(Beginning of Data section)

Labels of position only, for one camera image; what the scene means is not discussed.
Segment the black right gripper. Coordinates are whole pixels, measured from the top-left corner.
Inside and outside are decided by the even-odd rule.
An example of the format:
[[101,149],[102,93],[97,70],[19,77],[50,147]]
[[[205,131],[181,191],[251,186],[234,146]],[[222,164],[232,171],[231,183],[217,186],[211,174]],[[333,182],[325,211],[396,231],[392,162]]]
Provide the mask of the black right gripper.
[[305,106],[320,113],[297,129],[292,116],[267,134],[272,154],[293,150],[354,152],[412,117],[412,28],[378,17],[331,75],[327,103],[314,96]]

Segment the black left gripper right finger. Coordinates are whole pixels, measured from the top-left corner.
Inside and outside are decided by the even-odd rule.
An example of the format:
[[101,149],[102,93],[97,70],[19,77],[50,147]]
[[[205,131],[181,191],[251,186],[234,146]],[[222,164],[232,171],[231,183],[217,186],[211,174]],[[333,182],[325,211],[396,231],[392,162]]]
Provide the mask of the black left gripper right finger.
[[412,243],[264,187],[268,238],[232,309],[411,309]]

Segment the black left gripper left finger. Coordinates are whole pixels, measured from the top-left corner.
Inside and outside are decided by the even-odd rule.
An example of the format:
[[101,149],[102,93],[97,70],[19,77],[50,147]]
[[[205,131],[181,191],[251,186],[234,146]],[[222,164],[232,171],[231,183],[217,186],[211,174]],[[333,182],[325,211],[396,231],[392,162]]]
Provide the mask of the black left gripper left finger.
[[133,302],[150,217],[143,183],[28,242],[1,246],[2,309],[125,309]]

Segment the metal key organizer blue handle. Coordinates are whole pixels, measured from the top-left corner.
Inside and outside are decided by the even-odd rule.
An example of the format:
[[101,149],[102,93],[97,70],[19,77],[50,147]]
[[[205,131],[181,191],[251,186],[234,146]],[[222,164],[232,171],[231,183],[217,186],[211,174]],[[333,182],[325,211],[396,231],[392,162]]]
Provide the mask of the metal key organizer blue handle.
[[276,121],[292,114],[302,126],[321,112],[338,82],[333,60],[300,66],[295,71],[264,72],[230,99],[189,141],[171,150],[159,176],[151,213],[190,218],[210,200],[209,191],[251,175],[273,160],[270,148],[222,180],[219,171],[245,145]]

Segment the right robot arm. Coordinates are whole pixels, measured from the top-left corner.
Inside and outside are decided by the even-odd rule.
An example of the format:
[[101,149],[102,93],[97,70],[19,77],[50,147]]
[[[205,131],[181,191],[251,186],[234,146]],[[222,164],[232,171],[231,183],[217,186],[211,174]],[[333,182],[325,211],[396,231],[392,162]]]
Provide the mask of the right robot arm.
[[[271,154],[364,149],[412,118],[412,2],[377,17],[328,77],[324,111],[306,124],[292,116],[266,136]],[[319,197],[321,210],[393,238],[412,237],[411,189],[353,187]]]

(End of Data section)

- _Exercise_: What is needed is an exact copy of the lines from the one containing "Segment the right" to the end of the data; please add nothing else.

- _Exercise answer_:
Segment the right robot arm. Coordinates are whole pixels, measured from the top-left corner.
Inside and outside are decided by the even-odd rule.
An example of the format:
[[101,149],[102,93],[97,70],[19,77],[50,147]]
[[[205,131],[181,191],[251,186],[234,146]],[[222,164],[232,171],[231,183],[217,186],[211,174]],[[333,182],[325,211],[396,231],[392,162]]]
Provide the mask of the right robot arm.
[[[271,154],[364,149],[412,118],[412,2],[377,17],[328,77],[324,111],[306,124],[292,116],[266,136]],[[319,197],[321,210],[393,238],[412,237],[411,189],[353,187]]]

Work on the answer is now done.